In his 1979 book The Third World War: August 1985, General Sir John Hackett identified that the public generally disregards the possibility of war. He wrote about the role media embedded in combat units would play in his hypothetical war, bringing home different aspects of the conflict from what had been experienced in previous wars. What he didn’t predict was the role of mobile devices sending video and photographs from war zones like those we see on social media posts from Ukraine.
At the time, when I was returning to Iowa after leaving military service in West Germany, Hackett’s book was a page from the lives of everyone like me who participated in making battle plans to defend Western Europe as Soviet army units attempted to penetrate the Fulda Gap. Hackett was right about new methods of reporting from war zones. The experience is more immediate after the rise of Twitter and social media. It changes everything.
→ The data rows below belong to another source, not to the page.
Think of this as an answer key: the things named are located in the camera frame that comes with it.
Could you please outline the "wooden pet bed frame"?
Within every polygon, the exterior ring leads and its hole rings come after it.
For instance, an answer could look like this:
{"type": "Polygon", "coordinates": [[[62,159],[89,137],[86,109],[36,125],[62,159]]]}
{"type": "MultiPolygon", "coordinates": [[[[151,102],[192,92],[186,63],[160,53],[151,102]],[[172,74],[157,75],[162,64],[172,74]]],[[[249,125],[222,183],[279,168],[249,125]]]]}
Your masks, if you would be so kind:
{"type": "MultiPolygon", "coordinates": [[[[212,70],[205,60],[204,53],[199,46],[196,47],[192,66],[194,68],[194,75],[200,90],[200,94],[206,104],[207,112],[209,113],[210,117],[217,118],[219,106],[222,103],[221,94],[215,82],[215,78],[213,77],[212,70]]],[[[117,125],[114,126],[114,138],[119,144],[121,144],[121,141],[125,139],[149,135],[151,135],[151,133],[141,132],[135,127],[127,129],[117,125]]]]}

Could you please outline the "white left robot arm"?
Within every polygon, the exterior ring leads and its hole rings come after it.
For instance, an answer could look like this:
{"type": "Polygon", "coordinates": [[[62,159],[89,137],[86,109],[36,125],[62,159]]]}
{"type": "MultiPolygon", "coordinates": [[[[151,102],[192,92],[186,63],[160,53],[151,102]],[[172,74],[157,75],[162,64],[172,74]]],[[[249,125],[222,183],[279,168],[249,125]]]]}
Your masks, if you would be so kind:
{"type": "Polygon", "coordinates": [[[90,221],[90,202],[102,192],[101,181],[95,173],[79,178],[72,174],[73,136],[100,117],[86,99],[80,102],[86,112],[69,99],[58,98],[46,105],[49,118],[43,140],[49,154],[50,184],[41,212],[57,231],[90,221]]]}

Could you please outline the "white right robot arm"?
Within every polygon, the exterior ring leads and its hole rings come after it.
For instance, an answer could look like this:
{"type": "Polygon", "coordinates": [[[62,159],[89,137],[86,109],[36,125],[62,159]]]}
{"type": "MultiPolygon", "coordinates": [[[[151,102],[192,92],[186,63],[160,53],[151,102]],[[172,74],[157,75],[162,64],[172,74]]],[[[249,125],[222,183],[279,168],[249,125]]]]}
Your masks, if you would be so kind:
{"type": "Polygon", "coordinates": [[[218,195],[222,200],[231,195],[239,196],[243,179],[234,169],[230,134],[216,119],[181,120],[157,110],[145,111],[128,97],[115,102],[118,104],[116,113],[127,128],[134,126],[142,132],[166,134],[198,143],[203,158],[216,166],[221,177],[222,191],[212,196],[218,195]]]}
It is difficult to winnow kernels of fact from streams of social media. While something real goes into images posted there, their meaning and veracity, is an open question. It is not helpful that certain photos, like those of children in a bomb shelter, get the most views. I mean photos like this.
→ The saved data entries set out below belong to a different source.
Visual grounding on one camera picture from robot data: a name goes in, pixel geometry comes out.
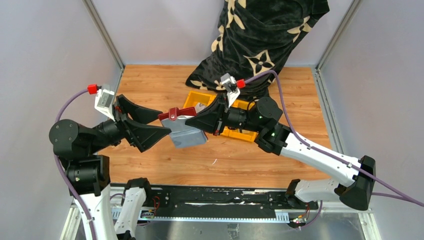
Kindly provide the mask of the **yellow three-compartment bin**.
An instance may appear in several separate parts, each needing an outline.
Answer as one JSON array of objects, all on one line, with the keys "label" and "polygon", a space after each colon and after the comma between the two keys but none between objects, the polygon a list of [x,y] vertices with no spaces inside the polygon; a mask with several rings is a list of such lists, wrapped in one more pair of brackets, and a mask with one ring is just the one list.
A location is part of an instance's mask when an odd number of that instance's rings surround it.
[{"label": "yellow three-compartment bin", "polygon": [[[184,108],[194,107],[199,113],[215,102],[216,95],[199,91],[190,91],[183,104]],[[247,101],[236,100],[224,110],[220,128],[220,136],[252,143],[258,133],[250,128],[245,129],[248,121],[248,110],[254,106]]]}]

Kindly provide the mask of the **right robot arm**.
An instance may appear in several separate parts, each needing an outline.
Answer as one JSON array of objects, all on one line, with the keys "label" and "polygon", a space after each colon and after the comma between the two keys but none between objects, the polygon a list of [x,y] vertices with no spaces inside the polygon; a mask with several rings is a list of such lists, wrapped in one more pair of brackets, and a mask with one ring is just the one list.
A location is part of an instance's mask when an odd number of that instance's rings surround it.
[{"label": "right robot arm", "polygon": [[325,180],[292,180],[285,194],[286,204],[292,209],[312,201],[339,200],[352,209],[367,210],[376,181],[376,161],[367,155],[347,156],[319,145],[280,123],[282,115],[270,97],[242,109],[228,106],[226,95],[220,93],[185,124],[215,136],[225,127],[256,132],[254,142],[264,152],[295,159],[330,176]]}]

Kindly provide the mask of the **red leather card holder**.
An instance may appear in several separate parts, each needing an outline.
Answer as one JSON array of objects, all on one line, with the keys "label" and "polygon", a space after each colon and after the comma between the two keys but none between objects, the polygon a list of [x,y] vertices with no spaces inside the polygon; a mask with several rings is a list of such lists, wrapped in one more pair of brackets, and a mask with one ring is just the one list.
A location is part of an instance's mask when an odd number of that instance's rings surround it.
[{"label": "red leather card holder", "polygon": [[158,115],[160,121],[169,119],[175,121],[179,116],[196,116],[196,109],[194,107],[187,107],[179,109],[178,107],[173,107],[168,110],[168,112],[161,113]]}]

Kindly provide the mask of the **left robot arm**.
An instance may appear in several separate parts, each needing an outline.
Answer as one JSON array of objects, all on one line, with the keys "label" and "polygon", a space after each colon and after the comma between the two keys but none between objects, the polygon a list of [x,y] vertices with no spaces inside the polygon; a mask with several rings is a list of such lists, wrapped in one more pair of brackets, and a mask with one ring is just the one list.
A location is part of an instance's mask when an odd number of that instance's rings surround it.
[{"label": "left robot arm", "polygon": [[141,208],[153,201],[148,179],[131,179],[124,187],[120,214],[114,220],[110,158],[100,151],[127,140],[145,152],[171,133],[167,127],[153,125],[160,111],[137,105],[124,95],[117,96],[112,114],[112,119],[94,127],[61,119],[49,132],[55,161],[81,213],[88,240],[133,240]]}]
We should take video and photographs coming out of Ukraine with a grain of salt. We should resist confirmation bias and let the events tell their own story. That may not be possible, yet it is important to how we determine what political action our country should be taking.
For example, is this photograph posted on Twitter real or fake? I separated it from the accompanying text which appears below.
The post appears to be real. While the reliability of this reporter is known, there has been an attempt to create a fake profile of him as part of a larger disinformation campaign by the aggressors.
Most reasonable people know social media posts are hardly unbiased information. We should remind ourselves as they become a major source of information about the Russia-Ukraine conflict.